Task instructions >> As soon as the line containing "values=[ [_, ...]" appears in the material below, start returning lines exactly, and end with the line containing "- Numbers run".

Raw data >>

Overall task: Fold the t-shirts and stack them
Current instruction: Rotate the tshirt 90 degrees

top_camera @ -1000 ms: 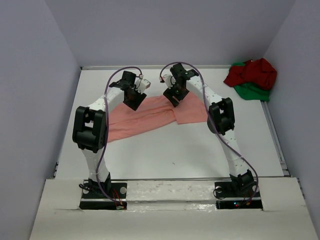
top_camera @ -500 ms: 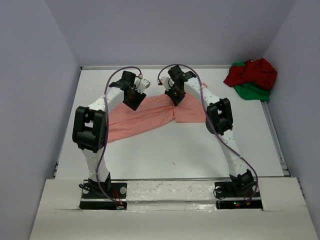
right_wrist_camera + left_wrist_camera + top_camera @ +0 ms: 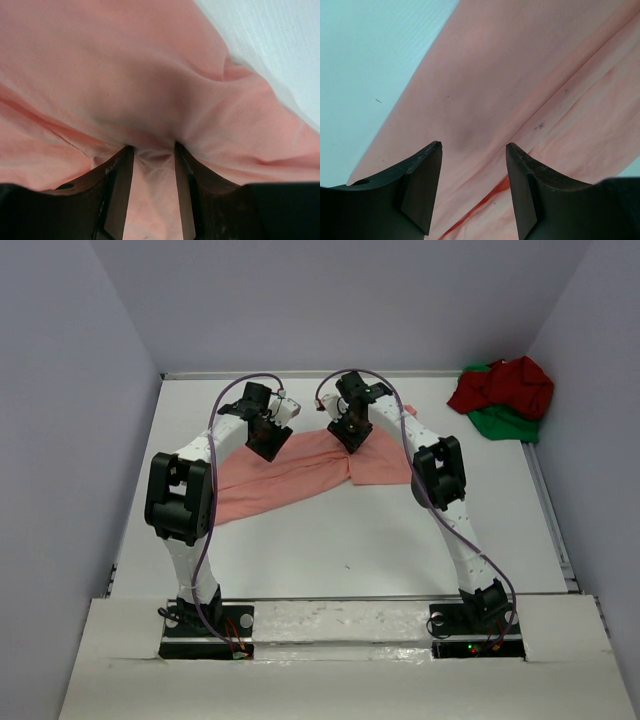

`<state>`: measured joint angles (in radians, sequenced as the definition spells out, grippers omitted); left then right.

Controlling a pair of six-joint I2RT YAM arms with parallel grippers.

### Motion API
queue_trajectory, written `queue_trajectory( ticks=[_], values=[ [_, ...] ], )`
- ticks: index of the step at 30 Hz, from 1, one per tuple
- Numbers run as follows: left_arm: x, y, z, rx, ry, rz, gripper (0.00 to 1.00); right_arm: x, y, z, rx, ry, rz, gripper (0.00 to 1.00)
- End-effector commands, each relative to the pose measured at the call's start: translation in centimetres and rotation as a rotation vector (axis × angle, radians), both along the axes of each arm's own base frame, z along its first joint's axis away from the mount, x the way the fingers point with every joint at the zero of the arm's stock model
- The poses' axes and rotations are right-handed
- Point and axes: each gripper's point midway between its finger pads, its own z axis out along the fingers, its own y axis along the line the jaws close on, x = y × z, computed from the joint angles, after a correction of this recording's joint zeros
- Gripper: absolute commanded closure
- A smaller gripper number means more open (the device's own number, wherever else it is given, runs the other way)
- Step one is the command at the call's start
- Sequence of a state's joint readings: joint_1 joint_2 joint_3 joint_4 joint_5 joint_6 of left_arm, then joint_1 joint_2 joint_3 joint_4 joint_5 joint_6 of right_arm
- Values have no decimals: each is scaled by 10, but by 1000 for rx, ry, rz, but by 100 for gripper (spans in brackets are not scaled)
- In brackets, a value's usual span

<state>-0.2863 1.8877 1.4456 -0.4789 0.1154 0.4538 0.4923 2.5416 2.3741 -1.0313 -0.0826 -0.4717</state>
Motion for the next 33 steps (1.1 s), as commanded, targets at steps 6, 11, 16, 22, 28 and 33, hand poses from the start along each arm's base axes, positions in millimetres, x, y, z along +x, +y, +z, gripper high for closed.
queue_trajectory(
  ticks=[6,11,16,22,28,33],
  values=[
    [-4,-5,2,-15,17,-4,37,0,-4,16,-26,-37,8,55],
    [-4,-4,3,-15,17,-3,37,6,-5,26,-30,-69,4,61],
    [-3,-6,3,-18,19,-4,37,11,-7,40,-34,-106,0,64],
    [-4,-9,3,-17,22,-12,37,9,-8,50,-32,-117,2,66],
    [-5,-10,3,-15,19,-19,37,4,-11,57,-38,-107,4,50],
    [-1,-13,-6,-18,32,-29,39,-4,-14,88,-15,-131,-15,39]
  ],
)
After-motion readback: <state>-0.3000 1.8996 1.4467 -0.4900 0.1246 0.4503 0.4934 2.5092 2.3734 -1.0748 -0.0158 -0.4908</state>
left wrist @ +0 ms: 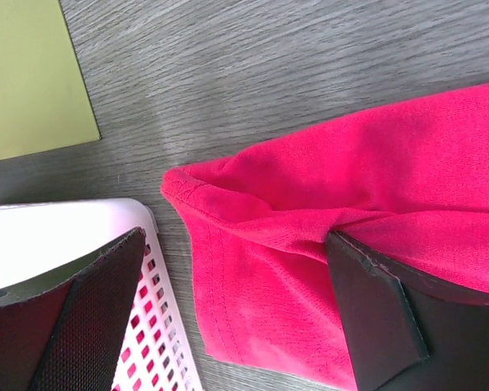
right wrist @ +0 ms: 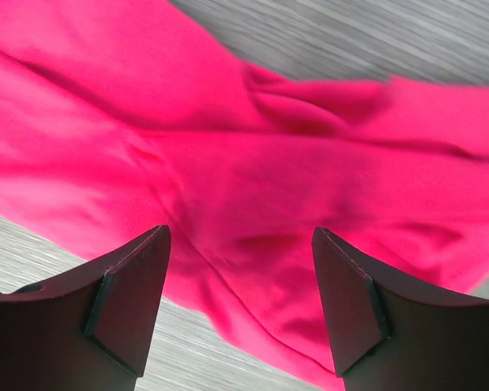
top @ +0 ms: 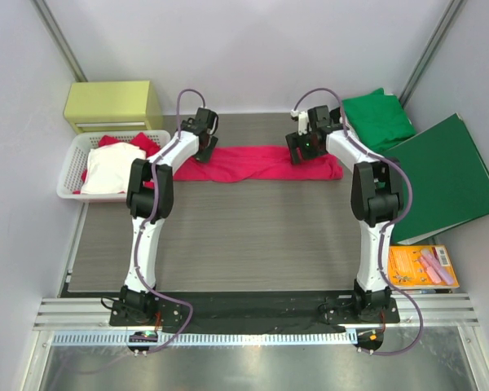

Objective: Fold and stack the t-shirts
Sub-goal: Fold the other side of the tshirt into a rectangle

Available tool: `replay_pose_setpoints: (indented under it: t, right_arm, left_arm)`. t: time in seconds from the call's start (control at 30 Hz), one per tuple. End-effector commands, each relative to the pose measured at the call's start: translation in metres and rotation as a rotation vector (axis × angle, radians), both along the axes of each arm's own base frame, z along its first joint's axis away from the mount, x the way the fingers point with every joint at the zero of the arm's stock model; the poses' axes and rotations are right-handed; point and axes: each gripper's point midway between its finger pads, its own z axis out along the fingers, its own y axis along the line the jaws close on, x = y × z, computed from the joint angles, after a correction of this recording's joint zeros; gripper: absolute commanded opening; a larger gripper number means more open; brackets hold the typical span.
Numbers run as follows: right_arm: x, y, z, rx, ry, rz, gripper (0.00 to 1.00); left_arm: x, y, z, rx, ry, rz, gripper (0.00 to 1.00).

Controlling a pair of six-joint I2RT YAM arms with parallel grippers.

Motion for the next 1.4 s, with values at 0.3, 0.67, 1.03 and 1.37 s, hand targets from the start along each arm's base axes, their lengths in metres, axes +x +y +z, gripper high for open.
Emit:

Problem solution >>
queue_trajectory, written `queue_trajectory( ticks=[_], values=[ [_, ...] ], )`
- ticks: index of the step at 30 Hz, from 1, one per tuple
- Numbers run as follows: left_arm: x, y, z, rx, ry, rz, gripper (0.00 to 1.00); right_arm: x, y, z, rx, ry, rz, gripper (0.00 to 1.00)

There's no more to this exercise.